Problem requirements =
I need the lines below from the one with "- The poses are" down to the one with "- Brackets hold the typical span" reproduced exactly, both ends included, and nothing else.

[Collected data]
Segment Open

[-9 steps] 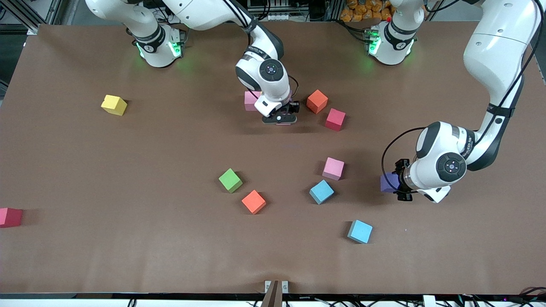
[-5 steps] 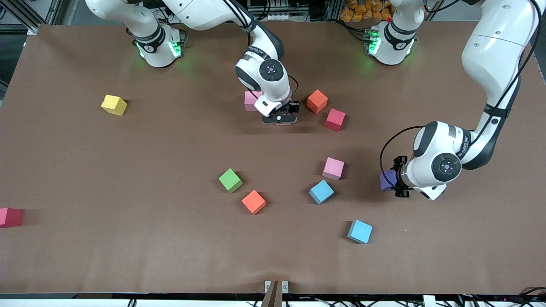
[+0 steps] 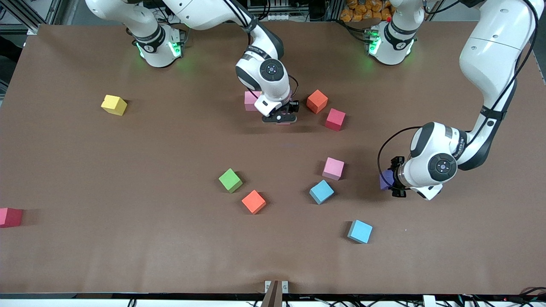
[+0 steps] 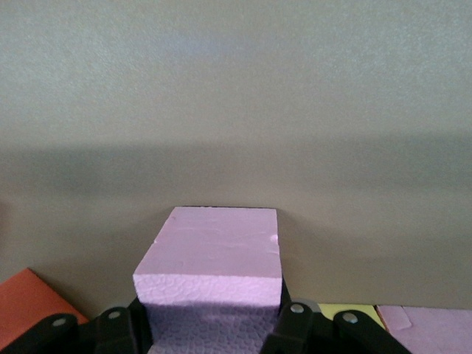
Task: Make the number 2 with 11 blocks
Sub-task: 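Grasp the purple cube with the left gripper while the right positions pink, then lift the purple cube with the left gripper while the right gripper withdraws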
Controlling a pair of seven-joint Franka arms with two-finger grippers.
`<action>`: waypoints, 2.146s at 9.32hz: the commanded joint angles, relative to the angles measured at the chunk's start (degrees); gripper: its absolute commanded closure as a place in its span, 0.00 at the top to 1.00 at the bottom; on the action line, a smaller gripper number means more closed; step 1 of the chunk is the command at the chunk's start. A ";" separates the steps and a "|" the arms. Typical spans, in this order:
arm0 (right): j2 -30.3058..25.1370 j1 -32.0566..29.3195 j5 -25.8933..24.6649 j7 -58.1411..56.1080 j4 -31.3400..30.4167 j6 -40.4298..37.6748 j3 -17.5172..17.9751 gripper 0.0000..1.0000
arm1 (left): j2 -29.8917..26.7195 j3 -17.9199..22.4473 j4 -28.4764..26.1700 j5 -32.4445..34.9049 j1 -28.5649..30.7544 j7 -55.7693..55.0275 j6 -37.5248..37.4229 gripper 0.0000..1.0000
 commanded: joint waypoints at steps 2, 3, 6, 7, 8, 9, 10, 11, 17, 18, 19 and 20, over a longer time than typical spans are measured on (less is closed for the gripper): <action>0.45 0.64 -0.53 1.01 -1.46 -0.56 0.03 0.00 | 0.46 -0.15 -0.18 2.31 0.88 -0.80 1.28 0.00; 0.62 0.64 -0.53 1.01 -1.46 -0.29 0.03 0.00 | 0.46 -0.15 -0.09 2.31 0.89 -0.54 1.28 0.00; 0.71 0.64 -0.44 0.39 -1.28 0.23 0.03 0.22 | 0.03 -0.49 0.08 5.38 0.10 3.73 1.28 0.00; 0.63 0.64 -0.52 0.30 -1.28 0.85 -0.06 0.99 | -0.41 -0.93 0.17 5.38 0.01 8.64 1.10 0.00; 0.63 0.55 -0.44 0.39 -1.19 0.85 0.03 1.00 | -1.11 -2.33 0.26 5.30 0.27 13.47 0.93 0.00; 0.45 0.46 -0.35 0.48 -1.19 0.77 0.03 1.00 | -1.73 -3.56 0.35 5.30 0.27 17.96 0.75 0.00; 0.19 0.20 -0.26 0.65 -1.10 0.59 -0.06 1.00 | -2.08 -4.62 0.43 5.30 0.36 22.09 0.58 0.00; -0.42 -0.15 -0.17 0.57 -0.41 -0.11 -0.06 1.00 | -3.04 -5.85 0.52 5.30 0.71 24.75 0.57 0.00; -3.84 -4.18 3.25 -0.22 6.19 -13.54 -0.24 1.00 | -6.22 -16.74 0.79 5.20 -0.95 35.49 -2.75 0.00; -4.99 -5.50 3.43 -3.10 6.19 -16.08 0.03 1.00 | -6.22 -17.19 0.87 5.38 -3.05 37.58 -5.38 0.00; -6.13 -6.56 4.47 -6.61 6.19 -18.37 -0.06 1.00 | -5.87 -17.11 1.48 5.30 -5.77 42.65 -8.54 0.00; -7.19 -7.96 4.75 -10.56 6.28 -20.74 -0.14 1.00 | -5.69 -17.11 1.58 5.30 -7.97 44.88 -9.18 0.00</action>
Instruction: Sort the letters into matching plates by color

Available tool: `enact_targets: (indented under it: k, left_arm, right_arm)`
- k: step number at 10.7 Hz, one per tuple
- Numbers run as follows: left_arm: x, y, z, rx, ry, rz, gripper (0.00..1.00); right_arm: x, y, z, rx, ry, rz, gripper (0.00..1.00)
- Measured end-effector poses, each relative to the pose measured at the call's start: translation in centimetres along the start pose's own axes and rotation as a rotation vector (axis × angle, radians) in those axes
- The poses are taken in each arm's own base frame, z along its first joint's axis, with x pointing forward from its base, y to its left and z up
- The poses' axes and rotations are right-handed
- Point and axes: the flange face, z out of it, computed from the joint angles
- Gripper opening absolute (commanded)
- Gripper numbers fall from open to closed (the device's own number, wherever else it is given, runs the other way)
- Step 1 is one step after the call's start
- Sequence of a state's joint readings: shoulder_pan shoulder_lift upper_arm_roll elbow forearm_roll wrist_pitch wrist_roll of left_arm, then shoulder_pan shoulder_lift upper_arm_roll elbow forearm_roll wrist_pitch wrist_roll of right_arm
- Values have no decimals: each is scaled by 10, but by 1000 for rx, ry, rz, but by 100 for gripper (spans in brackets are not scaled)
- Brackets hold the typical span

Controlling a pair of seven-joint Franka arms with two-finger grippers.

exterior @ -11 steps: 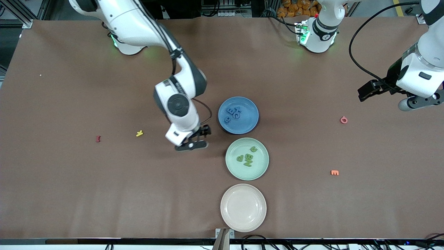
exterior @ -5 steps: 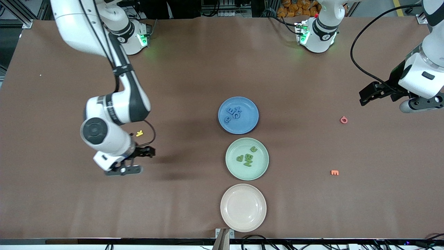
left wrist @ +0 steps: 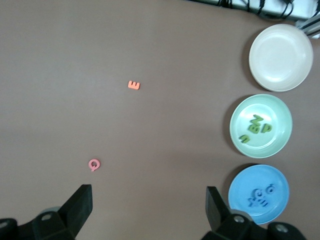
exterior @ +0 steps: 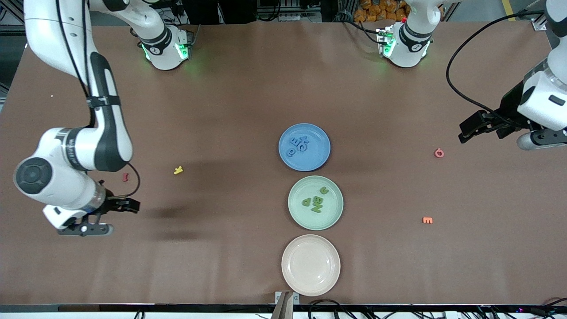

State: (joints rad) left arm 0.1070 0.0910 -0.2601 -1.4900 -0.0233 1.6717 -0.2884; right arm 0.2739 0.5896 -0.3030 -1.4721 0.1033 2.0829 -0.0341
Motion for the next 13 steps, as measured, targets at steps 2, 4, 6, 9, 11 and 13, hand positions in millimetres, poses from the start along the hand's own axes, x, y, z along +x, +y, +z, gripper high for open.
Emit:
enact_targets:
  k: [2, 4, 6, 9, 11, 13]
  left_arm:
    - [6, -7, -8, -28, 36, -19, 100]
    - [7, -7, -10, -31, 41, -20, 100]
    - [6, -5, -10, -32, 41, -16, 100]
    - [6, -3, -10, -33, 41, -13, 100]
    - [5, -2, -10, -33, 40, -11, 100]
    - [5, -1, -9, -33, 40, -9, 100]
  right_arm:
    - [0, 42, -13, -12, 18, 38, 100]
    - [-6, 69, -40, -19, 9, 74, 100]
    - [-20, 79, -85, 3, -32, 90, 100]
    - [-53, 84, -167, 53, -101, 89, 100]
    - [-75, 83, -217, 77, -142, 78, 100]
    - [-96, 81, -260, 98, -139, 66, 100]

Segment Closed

Solution to this exercise =
- The poses are taken in each arm's own base frame, z along its first joint's axis, with x pointing forward from its base, y to its left and z up
- The poses' axes and rotations are right-handed
- Point and axes: the flange face, z out of it, computed from the joint angles
- Gripper opening absolute (commanded)
- Gripper numbers fall from open to closed (the device's own number, wherever else it is given, runs the other way)
- Step 1 is one step after the call's start
- Sequence of a state's joint readings: shoulder_pan shoulder_lift upper_arm_roll elbow forearm_roll wrist_pitch wrist_roll of left_arm, then shoulder_pan shoulder_lift upper_arm_roll elbow forearm_roll wrist_pitch wrist_roll of right_arm
- Values have no decimals: each is scaled by 10, but by 1000 for rx, ry, rz, but by 100 for gripper (spans in brackets are not scaled)
- Brackets hold the typical span

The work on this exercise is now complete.